The white-walled exhibit is broken into nine sections, each examining “in-betweenness.” It’s possible to get caught up in the heady philosophical questions Kawakubo poses in her works, like the dichotomy of absence and presence. Yet, it’s also possible to enjoy it as a more surface-level brain teaser: Is this art or clothing? Is clothing art?

Those questions are at the core of why the 74-year-old designer has been hailed as a revolutionary, and are on full display in the 140 piece collection. The exhibit guidebook suggests a pathway through the circular layout inhabited by puzzle-piece-like structures framing the garments, but guests also are encouraged to choose their own adventures and let their imaginations fly.


展覧会のカタログからartが含まれているところを抜き出したのですが、これらもやはり「芸術」の意味で使っています。

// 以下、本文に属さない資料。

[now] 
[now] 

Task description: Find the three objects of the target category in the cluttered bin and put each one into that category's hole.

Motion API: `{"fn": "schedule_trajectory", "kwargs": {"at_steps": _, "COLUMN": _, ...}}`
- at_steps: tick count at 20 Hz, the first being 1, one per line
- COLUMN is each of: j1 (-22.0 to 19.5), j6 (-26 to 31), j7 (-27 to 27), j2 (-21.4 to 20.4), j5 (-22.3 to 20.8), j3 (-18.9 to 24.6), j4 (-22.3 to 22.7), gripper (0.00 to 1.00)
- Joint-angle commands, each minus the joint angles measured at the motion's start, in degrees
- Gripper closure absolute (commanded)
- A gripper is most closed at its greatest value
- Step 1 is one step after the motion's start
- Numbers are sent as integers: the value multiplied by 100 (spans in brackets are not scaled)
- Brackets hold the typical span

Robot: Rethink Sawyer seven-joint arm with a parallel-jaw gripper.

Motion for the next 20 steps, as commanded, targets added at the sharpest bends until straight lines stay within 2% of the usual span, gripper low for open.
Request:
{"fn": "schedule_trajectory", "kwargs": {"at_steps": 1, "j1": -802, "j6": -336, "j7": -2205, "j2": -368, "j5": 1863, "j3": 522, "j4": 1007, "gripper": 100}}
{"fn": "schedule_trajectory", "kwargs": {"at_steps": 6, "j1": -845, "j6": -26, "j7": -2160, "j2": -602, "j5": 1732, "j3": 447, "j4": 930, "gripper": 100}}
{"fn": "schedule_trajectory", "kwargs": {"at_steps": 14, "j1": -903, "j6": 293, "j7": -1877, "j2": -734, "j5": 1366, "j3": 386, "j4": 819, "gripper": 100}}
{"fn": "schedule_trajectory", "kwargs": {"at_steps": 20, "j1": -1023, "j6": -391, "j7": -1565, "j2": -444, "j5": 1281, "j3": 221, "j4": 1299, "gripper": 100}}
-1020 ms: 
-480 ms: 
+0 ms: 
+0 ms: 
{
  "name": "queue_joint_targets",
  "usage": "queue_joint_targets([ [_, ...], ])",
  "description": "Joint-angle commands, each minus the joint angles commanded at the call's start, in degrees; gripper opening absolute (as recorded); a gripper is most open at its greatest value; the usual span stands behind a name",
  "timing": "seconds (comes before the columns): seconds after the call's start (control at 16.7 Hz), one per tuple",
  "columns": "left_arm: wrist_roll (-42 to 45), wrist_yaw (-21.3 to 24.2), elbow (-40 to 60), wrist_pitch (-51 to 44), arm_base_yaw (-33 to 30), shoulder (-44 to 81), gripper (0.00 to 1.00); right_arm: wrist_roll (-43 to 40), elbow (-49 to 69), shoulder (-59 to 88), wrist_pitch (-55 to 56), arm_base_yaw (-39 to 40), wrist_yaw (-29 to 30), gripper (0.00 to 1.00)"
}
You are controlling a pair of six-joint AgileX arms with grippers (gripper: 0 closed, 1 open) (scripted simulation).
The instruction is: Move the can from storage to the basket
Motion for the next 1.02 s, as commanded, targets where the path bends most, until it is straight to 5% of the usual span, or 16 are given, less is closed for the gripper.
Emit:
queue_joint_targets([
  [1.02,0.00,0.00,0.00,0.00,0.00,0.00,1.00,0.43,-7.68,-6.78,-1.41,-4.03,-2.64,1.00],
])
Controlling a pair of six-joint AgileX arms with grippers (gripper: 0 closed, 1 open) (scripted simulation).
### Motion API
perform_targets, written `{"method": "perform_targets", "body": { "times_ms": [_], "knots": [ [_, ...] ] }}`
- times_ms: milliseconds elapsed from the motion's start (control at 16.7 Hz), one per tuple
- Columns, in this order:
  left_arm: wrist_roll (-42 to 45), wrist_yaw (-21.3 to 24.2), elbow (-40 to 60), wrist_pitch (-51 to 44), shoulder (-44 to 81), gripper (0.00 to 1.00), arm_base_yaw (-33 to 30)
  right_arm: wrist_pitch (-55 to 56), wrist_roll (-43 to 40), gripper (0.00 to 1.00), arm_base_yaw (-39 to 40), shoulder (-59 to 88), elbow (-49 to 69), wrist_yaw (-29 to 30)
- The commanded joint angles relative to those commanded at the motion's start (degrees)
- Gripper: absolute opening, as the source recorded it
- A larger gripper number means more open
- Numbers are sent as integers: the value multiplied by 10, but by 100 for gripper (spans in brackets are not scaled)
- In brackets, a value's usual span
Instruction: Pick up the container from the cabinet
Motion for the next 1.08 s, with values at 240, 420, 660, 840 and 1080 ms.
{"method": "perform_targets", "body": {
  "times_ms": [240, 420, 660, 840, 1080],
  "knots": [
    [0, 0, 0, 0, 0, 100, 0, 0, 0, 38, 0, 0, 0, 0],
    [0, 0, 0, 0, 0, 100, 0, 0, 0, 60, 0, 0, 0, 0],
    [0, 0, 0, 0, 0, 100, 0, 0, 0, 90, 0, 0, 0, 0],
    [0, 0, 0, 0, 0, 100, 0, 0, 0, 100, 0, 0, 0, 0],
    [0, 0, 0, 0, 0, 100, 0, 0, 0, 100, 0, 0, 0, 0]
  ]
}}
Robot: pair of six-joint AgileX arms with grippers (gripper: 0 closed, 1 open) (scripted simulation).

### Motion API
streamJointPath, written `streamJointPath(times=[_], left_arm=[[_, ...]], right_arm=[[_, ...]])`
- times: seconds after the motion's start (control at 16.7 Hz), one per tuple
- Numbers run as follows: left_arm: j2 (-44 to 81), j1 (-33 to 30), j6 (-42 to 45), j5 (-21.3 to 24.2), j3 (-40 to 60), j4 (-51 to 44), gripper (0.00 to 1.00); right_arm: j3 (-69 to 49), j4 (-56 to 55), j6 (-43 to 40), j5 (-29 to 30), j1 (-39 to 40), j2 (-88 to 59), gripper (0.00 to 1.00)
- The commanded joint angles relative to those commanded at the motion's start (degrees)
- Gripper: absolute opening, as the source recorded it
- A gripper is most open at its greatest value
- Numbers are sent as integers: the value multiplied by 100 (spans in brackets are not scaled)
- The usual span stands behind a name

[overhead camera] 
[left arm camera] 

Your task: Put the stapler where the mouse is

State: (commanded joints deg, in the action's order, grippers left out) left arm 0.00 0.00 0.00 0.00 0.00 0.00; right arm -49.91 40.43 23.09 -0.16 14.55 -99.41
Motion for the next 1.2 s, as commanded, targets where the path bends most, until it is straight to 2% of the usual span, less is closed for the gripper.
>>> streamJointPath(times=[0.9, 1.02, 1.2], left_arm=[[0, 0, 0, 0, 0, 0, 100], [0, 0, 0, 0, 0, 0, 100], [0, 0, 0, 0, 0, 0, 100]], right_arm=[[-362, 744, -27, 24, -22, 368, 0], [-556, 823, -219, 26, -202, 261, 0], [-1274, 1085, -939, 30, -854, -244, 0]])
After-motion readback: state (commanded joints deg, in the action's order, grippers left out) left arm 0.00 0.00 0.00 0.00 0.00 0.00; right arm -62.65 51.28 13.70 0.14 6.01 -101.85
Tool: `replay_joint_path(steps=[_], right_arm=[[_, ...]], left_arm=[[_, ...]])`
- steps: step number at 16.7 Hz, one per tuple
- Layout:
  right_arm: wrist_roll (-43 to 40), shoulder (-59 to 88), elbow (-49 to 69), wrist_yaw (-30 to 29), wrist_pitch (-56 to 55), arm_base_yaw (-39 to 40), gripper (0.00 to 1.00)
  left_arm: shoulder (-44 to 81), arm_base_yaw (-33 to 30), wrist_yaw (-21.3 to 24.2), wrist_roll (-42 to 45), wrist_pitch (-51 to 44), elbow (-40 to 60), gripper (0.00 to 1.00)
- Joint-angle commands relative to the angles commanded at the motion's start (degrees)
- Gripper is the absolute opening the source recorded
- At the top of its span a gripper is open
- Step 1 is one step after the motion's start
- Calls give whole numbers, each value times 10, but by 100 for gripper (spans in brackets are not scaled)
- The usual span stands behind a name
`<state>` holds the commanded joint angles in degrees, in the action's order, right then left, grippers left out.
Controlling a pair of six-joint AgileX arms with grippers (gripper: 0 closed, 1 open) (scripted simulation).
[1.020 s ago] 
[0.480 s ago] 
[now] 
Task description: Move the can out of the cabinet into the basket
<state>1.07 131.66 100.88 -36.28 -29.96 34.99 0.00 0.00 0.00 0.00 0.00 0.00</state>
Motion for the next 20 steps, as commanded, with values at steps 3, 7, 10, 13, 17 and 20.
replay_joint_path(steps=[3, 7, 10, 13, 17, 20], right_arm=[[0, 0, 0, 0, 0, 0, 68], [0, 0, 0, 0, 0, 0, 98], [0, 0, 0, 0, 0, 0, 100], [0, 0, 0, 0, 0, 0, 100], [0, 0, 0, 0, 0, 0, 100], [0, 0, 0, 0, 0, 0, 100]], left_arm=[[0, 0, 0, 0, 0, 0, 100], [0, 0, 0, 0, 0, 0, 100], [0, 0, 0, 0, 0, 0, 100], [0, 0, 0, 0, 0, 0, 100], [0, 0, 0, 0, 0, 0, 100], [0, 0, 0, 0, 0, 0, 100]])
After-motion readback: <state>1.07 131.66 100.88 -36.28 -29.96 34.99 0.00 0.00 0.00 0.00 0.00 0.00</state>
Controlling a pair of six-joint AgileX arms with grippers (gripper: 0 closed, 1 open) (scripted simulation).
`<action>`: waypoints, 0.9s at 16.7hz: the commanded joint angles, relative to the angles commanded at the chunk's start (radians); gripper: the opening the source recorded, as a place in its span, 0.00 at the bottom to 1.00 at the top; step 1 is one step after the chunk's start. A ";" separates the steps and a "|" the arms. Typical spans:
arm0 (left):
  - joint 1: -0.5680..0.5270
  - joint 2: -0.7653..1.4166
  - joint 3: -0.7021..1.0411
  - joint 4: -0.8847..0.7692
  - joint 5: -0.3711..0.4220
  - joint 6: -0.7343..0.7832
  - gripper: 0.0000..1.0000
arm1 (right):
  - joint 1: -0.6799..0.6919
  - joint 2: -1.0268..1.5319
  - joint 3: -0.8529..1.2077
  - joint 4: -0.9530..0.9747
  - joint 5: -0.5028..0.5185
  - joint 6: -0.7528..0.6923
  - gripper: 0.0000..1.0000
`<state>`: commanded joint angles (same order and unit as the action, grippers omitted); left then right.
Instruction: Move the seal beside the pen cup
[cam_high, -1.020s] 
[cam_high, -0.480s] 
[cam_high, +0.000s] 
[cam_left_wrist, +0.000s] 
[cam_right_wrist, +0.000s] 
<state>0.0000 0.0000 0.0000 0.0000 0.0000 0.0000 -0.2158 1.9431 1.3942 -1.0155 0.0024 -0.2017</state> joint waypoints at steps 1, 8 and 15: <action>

“Fashion is not art. You sell art to one person. Fashion comes in a series and it is a more social phenomenon.”
1998

“Things that have never been seen before have a tendency to be somewhat abstract, but making art is not my intention at all. All my e ort is oriented towards giving form to clothes that have never been seen before.”
2015

They share formal qualities with sculpture as well as conceptual and performance artworks, but Kawakubo has always preferred the epithet “worker” to “artist.” Even so, she recently has begun to consider fashion as art, opening up yet another in-between space — Fashion/Art.


あまり訳語にこだわるなというのは資格英語の鉄則ですが、内容理解を伴わないとふさわしい訳語を決められないことがあります。その副次効果は見逃せないと思います。